Prompted by the mysterious networking and memory issues we have been battling for the past month, I think it is time we start doing some proper system observability.

This PR is an initial step, which introduces:

Goals / constrains

  • Quick "online" analysis during remote maintenance (via SSH)
  • Convenient "offline" analysis via a DB backup+restore
  • Future path for centralized data collection
  • Minimal extra load on the system (mem, CPU, I/O)
  • Reasonable extra local disk usage (<300MB)
  • Easy to customize, extend and maintain

Why InfluxDB

  • Part of the standard TIG / TIC(K) stack
  • Flexible querying capabilities (InfluxQL / Flux)
  • Good DB maintenance tools
  • Can setup flexible retention policies
  • Integrated downsampling via continuous queries (v1) or tasks (v2, v3)
  • Supported by nearly all collection agents
  • Good integration with Grafana and other plotting tools
  • Can use the same DB for local and central collection

Why v1 and not v2 or v3

  • v1 is "just" a timeseries database. v2 integrates "tasks", plotting (UI) and alerting, which we don't need.
  • v2 and v3 are columnar stores, which I doubt we'd benefit a lot from, because we don't intend to collect too many fields per-series (see PR)
  • Much easier to setup and maintain (v2 forces you to use buckets, authentication and all kinds of other things we do not need for local storage)
  • At this point, v1 is quite old, but still supported by InfluxData and rock solid.
  • When we do set up the centralized DB, we can use InfluxDB v2 or even v3, because it might be convenient to have the whole stack in one place.
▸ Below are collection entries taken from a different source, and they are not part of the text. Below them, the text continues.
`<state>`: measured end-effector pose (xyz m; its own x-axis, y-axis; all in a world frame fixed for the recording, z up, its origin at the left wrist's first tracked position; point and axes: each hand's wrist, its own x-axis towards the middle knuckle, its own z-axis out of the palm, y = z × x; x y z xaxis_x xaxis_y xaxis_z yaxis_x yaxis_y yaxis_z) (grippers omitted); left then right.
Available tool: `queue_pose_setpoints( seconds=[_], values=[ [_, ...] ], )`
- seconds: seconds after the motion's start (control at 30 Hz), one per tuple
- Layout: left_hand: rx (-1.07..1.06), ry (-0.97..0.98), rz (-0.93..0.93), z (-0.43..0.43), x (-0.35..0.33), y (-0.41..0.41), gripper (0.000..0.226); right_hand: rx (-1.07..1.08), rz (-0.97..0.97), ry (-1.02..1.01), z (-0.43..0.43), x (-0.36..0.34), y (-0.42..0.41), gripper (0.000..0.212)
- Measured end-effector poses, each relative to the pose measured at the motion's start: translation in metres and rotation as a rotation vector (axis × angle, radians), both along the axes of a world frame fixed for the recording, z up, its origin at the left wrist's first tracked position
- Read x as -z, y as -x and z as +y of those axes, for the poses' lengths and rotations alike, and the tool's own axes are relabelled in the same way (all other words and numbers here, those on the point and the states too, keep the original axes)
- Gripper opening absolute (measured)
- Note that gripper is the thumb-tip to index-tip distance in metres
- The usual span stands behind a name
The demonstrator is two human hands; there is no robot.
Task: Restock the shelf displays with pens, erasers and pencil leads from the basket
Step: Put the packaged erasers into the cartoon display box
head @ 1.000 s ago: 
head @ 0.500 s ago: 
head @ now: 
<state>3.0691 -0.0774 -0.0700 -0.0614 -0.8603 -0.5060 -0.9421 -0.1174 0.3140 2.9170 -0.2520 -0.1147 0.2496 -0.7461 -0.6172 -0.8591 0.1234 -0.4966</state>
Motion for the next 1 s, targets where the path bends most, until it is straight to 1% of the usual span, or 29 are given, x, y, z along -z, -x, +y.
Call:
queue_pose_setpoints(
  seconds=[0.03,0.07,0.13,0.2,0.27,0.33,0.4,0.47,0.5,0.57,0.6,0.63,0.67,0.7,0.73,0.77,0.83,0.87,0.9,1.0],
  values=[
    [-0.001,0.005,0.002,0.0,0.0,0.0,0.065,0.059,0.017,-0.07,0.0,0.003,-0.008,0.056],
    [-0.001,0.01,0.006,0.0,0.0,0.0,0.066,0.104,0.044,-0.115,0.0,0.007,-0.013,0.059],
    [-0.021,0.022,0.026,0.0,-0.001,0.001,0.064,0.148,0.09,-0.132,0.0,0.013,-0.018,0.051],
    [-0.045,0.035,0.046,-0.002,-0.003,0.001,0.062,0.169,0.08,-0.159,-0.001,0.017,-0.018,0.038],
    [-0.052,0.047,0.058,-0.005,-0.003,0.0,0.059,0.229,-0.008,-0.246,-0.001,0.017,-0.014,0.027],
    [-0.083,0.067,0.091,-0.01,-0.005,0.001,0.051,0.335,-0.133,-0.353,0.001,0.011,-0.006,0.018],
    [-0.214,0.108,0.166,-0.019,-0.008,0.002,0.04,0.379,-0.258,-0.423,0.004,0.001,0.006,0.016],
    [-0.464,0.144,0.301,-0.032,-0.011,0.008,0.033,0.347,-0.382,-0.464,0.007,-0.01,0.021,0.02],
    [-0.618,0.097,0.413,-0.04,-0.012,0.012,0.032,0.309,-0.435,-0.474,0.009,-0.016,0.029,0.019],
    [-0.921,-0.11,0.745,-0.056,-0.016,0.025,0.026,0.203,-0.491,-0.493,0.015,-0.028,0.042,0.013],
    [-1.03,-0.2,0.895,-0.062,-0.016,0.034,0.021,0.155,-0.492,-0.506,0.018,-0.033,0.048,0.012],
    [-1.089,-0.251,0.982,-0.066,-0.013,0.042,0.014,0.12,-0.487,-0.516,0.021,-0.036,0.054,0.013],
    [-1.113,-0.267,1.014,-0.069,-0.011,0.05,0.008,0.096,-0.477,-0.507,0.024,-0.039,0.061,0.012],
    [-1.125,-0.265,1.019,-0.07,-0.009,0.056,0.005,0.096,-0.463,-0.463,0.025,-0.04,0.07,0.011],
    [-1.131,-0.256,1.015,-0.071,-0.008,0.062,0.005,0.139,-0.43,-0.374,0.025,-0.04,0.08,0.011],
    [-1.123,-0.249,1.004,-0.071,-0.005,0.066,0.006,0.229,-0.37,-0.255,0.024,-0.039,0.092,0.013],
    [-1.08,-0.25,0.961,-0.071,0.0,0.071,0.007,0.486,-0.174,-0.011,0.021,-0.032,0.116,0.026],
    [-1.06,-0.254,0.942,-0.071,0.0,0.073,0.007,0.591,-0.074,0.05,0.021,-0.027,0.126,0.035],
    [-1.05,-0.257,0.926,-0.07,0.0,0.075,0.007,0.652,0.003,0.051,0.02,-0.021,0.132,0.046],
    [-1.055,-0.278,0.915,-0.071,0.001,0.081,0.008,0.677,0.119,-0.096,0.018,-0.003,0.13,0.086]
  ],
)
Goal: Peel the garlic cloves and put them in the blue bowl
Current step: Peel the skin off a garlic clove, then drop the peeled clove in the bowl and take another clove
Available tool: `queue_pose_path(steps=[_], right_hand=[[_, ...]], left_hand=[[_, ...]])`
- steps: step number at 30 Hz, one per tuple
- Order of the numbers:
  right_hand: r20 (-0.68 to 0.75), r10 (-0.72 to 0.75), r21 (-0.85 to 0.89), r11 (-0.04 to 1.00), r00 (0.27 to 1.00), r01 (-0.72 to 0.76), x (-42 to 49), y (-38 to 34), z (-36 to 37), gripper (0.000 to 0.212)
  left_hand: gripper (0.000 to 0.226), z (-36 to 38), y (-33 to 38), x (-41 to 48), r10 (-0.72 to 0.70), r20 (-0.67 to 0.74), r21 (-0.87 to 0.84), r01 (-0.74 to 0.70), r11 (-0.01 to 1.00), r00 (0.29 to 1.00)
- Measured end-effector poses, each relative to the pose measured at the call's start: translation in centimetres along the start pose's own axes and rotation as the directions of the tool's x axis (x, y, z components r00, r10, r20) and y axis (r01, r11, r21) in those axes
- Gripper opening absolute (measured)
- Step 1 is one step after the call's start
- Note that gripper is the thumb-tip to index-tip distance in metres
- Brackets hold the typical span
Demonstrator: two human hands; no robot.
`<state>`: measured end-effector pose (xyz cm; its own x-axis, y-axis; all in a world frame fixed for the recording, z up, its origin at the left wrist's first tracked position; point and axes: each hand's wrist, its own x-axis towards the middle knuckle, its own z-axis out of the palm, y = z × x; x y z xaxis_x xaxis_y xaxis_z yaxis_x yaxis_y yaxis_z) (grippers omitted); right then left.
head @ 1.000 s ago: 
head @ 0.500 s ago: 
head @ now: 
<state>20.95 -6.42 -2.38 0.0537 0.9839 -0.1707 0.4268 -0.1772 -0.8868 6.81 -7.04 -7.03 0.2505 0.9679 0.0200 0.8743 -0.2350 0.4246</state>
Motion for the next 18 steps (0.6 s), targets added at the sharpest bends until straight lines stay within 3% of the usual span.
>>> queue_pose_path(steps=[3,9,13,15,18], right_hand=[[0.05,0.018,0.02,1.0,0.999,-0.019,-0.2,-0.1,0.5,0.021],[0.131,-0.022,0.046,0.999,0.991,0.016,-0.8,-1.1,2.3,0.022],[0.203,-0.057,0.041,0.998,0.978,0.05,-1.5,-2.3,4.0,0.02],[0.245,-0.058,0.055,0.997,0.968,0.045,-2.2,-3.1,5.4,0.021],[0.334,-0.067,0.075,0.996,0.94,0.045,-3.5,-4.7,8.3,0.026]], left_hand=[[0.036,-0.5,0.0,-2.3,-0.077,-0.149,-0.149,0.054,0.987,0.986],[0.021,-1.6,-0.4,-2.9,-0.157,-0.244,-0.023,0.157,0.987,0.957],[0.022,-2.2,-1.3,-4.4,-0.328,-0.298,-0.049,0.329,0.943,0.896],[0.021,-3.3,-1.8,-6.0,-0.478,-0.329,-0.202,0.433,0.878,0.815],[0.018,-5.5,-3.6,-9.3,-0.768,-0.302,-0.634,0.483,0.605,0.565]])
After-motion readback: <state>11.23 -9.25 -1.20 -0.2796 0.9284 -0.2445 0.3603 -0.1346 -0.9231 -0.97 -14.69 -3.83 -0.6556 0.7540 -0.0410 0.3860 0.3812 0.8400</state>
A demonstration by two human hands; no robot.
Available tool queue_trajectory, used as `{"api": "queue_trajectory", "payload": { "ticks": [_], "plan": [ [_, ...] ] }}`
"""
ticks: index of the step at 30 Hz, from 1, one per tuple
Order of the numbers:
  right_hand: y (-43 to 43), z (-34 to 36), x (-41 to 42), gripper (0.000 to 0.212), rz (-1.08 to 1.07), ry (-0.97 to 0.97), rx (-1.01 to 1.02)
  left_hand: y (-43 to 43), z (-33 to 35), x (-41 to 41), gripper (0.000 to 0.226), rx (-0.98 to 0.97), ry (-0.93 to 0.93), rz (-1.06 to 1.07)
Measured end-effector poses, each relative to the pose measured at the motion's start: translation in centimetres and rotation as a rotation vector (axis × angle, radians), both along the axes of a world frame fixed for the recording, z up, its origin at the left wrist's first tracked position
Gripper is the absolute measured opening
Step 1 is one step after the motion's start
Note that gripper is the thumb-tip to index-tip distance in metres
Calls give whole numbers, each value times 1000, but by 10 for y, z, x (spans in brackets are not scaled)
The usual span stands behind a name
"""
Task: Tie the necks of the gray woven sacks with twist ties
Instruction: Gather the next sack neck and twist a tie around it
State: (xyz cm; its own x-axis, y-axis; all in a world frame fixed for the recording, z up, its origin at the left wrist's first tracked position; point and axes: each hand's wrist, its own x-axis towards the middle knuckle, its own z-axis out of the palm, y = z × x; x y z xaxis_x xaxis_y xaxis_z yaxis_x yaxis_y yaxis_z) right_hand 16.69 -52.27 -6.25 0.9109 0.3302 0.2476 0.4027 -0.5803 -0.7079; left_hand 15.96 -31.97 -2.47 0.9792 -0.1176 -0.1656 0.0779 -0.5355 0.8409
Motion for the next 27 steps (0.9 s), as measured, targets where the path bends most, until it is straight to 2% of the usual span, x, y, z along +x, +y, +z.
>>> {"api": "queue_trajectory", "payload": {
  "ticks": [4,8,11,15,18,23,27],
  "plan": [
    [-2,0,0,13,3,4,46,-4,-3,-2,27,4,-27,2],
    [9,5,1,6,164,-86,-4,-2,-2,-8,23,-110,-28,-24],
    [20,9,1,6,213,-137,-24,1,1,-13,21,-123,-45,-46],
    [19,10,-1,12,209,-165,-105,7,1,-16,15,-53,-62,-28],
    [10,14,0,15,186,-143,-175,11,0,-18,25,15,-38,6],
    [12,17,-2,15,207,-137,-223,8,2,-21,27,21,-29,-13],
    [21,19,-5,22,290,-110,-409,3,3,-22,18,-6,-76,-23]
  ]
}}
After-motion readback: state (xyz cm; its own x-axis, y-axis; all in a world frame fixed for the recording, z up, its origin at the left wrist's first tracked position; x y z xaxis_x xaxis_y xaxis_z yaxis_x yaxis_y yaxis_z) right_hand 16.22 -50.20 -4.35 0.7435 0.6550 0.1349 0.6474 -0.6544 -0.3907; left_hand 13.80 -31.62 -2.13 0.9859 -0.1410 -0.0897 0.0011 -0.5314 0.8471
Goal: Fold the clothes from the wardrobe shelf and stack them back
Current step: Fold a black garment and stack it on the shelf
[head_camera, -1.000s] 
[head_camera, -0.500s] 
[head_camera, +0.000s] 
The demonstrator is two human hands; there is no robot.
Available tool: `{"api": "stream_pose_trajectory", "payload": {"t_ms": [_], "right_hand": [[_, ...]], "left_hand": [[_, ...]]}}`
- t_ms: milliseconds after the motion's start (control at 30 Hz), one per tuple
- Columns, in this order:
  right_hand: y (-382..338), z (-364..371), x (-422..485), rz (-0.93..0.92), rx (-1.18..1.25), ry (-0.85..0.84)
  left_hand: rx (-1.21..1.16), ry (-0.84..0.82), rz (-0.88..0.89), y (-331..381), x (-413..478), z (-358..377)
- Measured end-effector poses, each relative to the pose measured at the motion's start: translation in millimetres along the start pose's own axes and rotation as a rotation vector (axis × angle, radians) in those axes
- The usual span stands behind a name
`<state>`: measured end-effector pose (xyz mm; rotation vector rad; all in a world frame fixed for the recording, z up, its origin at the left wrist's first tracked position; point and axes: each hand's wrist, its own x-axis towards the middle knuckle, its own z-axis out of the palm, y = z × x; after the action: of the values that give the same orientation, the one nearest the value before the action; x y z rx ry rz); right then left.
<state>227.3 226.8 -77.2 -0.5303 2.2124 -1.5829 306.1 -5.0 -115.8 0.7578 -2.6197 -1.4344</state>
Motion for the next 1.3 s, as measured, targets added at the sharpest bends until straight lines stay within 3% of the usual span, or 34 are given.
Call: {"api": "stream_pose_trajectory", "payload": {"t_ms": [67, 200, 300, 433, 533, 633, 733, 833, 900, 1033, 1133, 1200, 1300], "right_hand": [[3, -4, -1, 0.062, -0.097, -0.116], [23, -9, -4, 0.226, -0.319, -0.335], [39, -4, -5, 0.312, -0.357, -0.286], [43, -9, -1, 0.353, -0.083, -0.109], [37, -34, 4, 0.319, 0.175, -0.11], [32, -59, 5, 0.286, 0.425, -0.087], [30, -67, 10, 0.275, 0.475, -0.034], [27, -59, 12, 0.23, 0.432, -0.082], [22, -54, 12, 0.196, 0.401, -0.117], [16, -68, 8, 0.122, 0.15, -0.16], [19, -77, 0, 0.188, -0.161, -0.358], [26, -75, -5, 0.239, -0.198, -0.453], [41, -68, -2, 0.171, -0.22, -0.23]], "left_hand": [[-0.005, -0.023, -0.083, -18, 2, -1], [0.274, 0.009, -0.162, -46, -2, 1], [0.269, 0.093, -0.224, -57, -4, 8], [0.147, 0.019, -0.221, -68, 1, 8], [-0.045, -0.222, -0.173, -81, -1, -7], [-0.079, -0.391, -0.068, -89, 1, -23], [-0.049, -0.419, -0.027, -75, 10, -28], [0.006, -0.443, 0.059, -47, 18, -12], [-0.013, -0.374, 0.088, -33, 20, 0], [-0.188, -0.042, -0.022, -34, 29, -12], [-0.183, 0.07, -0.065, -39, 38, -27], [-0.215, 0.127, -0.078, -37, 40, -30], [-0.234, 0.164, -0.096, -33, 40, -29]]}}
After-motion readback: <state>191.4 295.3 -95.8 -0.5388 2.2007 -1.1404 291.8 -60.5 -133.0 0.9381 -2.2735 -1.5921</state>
Or we can do InfluxDB v1 + Chronograf or Grafana.

Why Telegraf

  • Same stack and company as InfluxDB, so less chances for compatibility issues
  • Push-based
  • Can easily manage 'granularity' of collected metrics (fields, tags, etc)
  • Can do advanced filtering/aggregation
  • Has some useful plugins (e.g. systemd_units), that are missing elsewhere
  • Nothing very unique though, probably replaceable with other agents/collectors

Alternatives considered and dropped

collectd+RRD, Prometheus, VictoriaMetrics, Netdata

collectd + RRD

  • Main benefit is that it is super lightweight and supports RRD as a storage backend, which offers transparent downsampling, allowing to keep local data for very long periods (years)
  • RRD stores everything in separate files, which can lead to high disk I/O, issues if many metrics are tracked
  • Plugin selection is limited
  • Plugin configuration is messy
  • Working with RRD both remotely and locally is very inconvenient, would need to convert to an intermediate format to use any of the modern graphing tools
  • Dealing with series tags/metadata is very annoying
  • No longer actively developed, very dated in all senses

Prometheus

One of the gold standards, but it is pull-based, mostly oriented towards cloud-infrastructure and does not really offer a good "local-only" setup.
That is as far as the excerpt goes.